= EXERCISE INPUT =

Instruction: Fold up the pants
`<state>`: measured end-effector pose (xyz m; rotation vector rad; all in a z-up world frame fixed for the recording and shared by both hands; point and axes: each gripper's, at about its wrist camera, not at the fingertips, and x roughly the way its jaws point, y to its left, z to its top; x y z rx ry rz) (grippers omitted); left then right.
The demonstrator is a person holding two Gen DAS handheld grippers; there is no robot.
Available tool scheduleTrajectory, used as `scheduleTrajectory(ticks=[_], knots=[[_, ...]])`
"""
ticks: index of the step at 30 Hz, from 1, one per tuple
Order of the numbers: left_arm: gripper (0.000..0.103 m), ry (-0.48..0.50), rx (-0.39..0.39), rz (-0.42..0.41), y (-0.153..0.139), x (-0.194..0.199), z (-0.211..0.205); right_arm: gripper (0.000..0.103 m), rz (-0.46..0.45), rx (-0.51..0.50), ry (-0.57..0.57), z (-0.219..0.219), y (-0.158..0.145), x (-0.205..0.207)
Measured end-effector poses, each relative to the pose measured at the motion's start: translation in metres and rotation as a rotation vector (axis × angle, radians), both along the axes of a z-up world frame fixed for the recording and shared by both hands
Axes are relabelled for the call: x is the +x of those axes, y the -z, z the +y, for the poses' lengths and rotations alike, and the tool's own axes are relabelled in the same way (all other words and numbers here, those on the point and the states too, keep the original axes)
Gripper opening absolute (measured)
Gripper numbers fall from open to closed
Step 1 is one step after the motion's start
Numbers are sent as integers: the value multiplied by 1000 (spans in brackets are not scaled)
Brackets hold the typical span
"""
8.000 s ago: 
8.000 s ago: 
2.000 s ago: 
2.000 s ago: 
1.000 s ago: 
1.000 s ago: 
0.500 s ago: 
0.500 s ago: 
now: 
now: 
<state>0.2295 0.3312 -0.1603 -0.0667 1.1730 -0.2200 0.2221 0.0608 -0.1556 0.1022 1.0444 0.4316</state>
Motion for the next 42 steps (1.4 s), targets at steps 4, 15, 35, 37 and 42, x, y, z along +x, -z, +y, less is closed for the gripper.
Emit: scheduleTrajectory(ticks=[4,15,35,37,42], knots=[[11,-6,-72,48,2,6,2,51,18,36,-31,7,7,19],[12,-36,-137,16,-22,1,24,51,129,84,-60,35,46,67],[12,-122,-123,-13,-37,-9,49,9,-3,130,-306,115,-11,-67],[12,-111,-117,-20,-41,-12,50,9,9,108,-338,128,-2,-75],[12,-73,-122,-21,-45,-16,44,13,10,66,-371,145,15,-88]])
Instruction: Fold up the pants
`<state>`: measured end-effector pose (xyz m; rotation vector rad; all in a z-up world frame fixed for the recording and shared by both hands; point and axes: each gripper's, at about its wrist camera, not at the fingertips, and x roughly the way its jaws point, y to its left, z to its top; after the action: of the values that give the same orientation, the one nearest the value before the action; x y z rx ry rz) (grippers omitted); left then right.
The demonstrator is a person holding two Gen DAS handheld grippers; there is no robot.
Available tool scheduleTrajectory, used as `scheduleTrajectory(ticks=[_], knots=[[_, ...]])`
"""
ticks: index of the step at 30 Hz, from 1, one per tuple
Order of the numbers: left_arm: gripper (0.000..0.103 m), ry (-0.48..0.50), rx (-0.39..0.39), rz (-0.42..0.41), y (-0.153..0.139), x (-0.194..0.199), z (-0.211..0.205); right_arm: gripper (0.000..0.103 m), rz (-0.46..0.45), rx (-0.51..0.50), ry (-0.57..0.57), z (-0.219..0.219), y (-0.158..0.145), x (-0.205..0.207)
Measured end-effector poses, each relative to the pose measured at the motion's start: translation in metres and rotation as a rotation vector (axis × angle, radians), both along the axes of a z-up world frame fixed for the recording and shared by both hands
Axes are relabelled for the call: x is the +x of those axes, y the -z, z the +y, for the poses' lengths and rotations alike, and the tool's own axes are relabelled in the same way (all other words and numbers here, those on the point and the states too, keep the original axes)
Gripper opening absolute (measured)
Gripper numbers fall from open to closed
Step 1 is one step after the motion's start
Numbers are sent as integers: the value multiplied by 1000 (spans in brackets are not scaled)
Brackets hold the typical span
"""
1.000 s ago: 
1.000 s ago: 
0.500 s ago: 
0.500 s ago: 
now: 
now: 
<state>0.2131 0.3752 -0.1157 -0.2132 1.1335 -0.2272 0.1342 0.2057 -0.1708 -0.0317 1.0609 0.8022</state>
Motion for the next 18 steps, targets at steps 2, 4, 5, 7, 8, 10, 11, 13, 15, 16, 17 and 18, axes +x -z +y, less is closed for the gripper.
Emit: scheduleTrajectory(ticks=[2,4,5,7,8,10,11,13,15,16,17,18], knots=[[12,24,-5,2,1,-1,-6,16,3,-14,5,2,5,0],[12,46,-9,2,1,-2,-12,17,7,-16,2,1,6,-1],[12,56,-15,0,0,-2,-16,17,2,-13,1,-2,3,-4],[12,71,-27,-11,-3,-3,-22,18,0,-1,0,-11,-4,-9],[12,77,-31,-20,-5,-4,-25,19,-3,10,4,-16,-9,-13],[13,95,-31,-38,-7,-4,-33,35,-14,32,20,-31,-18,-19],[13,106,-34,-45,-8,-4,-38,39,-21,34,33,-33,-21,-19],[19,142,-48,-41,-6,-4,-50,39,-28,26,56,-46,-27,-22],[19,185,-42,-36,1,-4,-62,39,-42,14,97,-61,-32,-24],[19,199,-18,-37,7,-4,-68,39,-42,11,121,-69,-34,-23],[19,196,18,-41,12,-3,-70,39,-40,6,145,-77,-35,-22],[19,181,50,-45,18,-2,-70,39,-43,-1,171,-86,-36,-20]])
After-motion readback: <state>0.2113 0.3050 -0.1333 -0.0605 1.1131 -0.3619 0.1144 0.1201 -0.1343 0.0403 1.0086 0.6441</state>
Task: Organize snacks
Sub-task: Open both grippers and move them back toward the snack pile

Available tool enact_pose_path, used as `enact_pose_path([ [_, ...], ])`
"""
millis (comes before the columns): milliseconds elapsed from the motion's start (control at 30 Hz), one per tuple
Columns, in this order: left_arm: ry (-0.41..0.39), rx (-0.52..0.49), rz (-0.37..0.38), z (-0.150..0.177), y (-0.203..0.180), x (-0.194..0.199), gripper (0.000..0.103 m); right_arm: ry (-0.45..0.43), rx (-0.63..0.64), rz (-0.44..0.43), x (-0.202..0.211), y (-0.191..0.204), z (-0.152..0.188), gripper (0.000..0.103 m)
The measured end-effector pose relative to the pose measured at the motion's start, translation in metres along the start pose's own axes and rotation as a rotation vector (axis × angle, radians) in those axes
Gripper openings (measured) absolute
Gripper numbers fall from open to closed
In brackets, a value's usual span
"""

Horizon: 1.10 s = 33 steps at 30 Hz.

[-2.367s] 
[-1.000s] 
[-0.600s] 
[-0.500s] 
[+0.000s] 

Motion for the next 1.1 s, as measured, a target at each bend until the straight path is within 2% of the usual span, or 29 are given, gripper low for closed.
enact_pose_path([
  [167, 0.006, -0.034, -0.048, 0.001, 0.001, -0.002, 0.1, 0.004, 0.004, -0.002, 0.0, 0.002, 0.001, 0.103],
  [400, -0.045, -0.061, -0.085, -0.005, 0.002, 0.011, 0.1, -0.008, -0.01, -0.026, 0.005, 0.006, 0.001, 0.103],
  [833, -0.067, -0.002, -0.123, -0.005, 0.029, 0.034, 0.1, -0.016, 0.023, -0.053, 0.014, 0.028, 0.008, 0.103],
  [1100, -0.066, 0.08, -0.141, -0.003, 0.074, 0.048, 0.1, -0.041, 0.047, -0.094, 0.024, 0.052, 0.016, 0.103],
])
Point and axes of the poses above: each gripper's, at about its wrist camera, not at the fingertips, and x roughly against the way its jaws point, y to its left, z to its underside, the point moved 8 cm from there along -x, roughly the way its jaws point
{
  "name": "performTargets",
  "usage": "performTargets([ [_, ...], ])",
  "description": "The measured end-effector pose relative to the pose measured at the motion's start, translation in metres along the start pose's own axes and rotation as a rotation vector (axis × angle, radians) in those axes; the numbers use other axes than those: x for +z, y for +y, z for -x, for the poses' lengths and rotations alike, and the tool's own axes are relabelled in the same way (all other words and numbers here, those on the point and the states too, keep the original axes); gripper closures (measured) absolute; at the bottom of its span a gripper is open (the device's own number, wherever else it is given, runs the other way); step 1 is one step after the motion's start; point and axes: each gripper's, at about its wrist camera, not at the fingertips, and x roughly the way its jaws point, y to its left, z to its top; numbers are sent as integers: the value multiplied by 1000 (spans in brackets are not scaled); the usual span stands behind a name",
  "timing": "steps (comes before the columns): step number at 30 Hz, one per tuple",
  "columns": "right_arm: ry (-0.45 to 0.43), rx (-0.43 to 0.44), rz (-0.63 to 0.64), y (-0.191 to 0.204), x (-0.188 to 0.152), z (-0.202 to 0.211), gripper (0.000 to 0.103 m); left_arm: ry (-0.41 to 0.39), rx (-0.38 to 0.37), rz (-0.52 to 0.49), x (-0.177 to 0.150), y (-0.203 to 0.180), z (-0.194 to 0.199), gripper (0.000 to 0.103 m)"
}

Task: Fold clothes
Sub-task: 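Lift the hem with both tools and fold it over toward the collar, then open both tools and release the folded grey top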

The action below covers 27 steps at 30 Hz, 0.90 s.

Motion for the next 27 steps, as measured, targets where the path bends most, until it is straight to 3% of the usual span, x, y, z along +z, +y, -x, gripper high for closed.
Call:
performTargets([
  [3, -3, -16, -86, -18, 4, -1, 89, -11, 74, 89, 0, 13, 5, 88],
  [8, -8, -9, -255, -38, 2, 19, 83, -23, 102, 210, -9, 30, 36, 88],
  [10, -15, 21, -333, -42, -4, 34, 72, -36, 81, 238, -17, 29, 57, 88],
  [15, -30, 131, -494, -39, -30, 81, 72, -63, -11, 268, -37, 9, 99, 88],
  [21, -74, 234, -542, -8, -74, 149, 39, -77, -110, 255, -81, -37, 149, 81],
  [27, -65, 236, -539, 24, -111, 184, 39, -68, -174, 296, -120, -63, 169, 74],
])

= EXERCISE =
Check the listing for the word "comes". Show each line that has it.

= EXPECTED ANSWER =
millis (comes before the columns): milliseconds elapsed from the motion's start (control at 30 Hz), one per tuple
  "timing": "steps (comes before the columns): step number at 30 Hz, one per tuple",

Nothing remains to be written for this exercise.